John McHoul, a Christian missionary who grew up in Weymouth and has worked in Haiti with his wife for more than 20 years, posted photos on his blog of the destruction of his home and the mission where he works. He said his family was unhurt. In his blog, he described the damage to the mission: “The wall on all four sides of the boys’ house has collapsed. There is significant damage to the wall on two sides of the girls’ house and at the women’s center and at my house. We, of course, have no city power and no water, due to broken pipes. The inside of all the houses are littered with broken glass, and whatever was on the shelves now is on the floor.’’

The crisis in Haiti reached the area’s college students, too. Britney Gengel of Rutland, a student at Lynn University in Florida, was among the missing. Her parents did not want to talk last night, saying, “We really need to keep our phone line open.’’

Kim Thurler, Tufts University spokeswoman, said five students and two faculty members from the Fletcher School had been doing research in Port-au-Prince involving microfinance. None suffered injuries, she said. “We’re obviously very relieved.’’

Northeastern’s Haitian Student Union is coordinating a collection of clothing, canned goods, and school supplies to send to Haiti. Wilner Auguste, founder of Mattapan-based Haitian-Americans United Inc., spent yesterday frantically calling relatives in Port-au-Prince, but he had yet to hear from any loved ones, including his brother, a nephew, and an aunt. One of his brothers-in-law, Dr. Gabrielle Timothee, is the country’s director of the Ministry Of Health, he said.

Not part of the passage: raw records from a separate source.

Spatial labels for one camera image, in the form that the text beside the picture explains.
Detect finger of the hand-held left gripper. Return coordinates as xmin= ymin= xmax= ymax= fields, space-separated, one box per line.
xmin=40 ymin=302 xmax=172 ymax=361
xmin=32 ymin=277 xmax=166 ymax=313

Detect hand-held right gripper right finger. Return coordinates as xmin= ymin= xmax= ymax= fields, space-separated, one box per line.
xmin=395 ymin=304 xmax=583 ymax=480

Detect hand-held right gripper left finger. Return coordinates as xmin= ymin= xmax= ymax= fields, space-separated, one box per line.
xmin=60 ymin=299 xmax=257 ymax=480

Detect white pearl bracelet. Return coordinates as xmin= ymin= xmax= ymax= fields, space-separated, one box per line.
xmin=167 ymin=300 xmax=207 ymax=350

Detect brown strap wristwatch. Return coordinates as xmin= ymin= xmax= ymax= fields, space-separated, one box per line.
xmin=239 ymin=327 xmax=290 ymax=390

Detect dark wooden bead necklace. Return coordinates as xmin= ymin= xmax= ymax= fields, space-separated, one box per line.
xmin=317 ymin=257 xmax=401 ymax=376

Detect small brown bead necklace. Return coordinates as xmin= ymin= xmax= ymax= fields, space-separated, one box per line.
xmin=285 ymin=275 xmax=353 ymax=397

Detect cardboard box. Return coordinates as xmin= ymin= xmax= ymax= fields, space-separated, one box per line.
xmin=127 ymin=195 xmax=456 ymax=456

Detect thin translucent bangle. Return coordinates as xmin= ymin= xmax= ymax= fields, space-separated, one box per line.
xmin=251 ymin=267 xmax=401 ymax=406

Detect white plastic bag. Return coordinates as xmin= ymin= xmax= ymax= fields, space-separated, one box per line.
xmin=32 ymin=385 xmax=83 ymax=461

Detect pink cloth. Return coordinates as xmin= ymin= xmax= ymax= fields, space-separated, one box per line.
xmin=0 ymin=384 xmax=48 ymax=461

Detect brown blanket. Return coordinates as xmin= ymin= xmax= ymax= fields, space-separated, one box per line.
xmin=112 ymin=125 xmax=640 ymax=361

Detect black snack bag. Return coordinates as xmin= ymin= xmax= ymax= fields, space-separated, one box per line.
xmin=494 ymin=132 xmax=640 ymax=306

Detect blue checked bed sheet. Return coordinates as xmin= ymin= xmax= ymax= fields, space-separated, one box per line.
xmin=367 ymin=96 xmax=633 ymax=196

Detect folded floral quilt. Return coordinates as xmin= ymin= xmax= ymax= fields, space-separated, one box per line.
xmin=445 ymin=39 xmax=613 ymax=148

“We are very concerned about him because we heard that most of the state buildings are gone,’’ Auguste said. “We are afraid that he was in one of them.’’

At the meeting at the Somerville Haitian Coalition, Berlande Edouard, 39, of Medford, started sobbing. Her parents live in Port-au-Prince. “I’m just trying to find out about them,’’ she said, “but I haven’t heard anything from them since this happened.’’

In Dorchester, Ginette Antoine, 64, of Dorchester, stood in line to buy more cellphone minutes so she could try again to call her former husband, brother, and other kin. “I can’t get any news right now, and it’s just terrible waiting and not knowing,’’ she said.

--more--"

And none of these pick-ups match my Globe piece, so....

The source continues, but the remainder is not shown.